◆ Task brief
Report each line of the entries below that includes "control".

[Collection entries]
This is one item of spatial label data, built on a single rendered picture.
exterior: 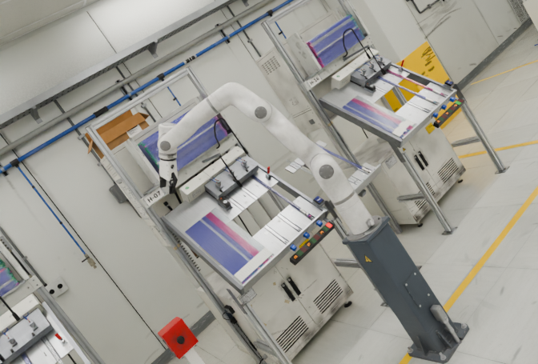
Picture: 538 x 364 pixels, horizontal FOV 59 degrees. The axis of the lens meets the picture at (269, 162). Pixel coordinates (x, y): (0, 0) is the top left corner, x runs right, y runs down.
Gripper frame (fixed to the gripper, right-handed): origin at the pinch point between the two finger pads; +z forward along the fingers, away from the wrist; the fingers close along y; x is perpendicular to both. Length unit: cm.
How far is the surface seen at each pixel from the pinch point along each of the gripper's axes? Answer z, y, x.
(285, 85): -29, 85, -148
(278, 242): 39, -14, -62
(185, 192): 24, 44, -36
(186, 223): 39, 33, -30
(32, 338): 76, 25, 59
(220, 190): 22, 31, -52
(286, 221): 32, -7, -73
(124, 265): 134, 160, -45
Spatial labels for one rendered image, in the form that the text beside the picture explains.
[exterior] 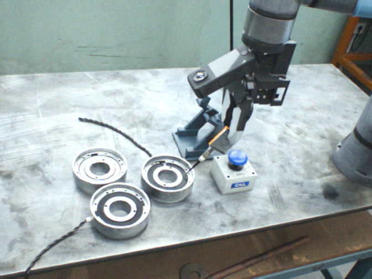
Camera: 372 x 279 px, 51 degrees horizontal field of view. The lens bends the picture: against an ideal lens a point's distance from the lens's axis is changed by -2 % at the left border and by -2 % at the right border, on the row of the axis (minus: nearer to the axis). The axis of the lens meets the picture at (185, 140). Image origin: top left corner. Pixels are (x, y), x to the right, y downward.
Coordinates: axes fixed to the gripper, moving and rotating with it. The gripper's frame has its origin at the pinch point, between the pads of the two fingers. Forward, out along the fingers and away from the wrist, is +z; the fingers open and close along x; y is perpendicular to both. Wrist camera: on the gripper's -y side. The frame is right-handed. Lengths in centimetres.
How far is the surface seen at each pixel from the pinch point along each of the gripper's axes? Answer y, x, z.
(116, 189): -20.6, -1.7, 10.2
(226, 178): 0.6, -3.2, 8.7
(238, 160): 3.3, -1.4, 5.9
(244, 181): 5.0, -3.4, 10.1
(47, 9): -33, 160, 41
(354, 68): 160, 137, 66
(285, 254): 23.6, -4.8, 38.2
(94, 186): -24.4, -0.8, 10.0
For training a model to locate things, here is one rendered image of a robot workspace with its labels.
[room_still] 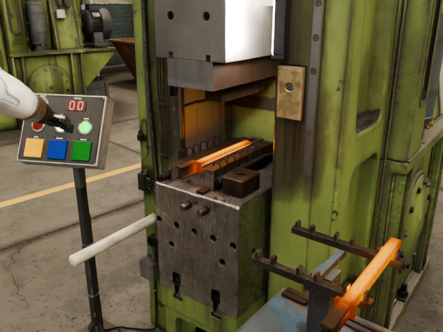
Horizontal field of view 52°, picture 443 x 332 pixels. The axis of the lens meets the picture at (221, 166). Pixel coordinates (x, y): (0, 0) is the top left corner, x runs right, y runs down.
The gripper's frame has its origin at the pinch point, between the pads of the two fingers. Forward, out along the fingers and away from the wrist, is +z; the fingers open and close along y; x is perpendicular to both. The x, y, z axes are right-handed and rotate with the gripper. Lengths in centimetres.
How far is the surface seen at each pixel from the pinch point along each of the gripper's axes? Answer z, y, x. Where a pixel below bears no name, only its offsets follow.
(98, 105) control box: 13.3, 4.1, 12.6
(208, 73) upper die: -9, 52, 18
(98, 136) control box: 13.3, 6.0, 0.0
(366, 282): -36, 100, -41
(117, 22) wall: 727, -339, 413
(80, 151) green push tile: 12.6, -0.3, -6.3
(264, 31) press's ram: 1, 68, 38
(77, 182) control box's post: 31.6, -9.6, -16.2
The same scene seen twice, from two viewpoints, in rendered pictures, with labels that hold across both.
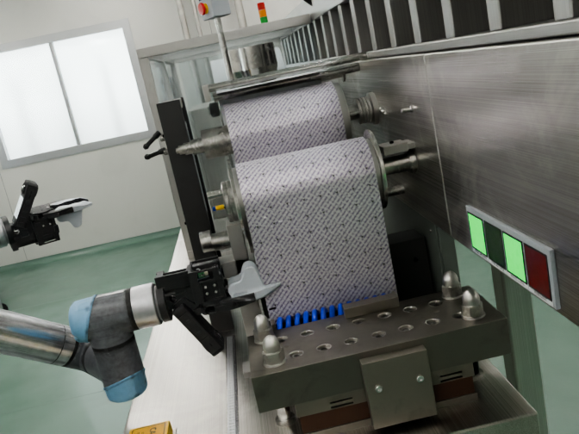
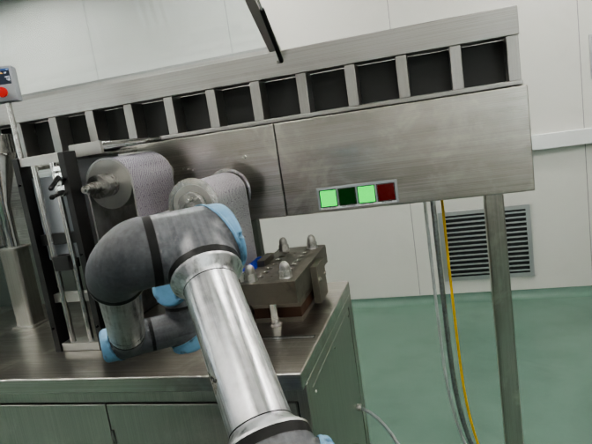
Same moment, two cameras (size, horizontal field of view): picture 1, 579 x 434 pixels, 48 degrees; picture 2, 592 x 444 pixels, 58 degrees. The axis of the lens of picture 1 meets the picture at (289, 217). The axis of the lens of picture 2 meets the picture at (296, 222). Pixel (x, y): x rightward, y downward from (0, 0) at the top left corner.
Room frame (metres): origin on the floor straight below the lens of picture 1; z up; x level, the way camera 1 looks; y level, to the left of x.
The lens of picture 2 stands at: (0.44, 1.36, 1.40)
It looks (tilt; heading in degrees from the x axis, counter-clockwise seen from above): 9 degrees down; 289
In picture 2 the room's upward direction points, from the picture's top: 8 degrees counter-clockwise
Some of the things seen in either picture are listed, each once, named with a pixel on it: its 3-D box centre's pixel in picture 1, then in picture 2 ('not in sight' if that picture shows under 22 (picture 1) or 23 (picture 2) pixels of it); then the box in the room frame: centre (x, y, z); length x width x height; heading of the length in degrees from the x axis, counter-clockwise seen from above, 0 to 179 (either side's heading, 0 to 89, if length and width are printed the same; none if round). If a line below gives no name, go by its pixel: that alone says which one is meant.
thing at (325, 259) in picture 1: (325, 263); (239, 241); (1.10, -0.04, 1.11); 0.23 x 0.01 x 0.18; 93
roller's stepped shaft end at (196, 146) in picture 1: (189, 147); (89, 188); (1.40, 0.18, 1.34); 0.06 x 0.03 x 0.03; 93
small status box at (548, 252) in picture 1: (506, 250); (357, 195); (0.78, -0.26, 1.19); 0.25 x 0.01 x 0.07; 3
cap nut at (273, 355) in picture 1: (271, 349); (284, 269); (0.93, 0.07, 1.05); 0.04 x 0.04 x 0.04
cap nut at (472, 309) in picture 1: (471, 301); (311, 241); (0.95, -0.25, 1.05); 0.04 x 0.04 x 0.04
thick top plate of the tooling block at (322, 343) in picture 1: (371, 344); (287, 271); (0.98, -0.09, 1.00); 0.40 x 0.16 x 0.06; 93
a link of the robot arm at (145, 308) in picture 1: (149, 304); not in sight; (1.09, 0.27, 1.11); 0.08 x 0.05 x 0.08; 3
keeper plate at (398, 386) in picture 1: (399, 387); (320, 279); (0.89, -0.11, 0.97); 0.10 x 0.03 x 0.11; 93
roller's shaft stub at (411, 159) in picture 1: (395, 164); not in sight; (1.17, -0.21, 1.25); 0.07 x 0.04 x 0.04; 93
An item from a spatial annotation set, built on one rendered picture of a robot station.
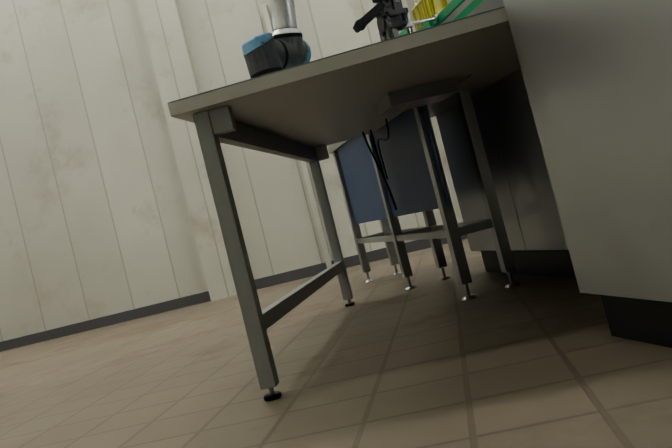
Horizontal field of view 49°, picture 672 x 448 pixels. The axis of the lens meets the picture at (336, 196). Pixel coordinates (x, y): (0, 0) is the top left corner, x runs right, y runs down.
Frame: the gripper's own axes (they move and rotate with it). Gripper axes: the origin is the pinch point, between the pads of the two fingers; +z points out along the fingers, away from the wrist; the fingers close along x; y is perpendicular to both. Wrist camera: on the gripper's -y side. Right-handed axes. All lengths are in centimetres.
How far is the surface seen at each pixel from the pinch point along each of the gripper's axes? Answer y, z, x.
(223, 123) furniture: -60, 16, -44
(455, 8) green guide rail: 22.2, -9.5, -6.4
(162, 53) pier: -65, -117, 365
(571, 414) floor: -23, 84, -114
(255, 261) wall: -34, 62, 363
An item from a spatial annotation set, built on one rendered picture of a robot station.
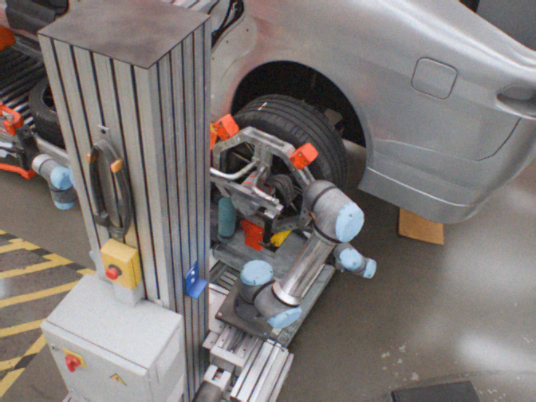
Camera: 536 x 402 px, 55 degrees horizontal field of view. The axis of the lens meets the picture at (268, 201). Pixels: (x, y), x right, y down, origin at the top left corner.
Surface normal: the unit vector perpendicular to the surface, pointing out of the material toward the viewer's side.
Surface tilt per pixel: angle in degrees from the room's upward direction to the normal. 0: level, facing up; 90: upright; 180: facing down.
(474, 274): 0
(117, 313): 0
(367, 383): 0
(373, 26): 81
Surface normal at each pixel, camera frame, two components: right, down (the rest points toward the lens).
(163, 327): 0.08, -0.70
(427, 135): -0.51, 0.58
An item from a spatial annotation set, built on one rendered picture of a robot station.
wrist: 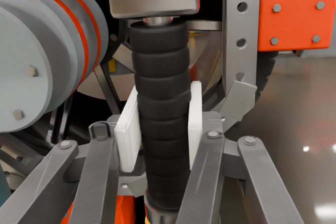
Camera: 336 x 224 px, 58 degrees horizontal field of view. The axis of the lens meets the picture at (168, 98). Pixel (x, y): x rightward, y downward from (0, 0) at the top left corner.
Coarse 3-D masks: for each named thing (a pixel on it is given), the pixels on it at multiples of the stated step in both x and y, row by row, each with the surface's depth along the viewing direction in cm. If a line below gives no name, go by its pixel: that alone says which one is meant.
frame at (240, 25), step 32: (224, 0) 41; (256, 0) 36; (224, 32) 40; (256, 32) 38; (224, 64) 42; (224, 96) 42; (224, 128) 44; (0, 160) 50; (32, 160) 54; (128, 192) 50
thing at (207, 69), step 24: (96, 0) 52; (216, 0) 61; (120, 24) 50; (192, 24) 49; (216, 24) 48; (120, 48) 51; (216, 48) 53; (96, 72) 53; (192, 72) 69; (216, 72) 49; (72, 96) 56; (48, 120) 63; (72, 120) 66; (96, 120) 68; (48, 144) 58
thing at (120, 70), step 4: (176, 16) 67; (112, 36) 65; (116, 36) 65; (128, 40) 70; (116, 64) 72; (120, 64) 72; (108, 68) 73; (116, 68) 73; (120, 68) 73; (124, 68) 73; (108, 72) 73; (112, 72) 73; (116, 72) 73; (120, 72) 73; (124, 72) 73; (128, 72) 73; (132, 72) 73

◆ Output below
(98, 105) control box: 13.3, 4.1, 12.6
(98, 136) control box: 13.3, 6.0, 0.0
(77, 182) control box's post: 31.6, -9.6, -16.2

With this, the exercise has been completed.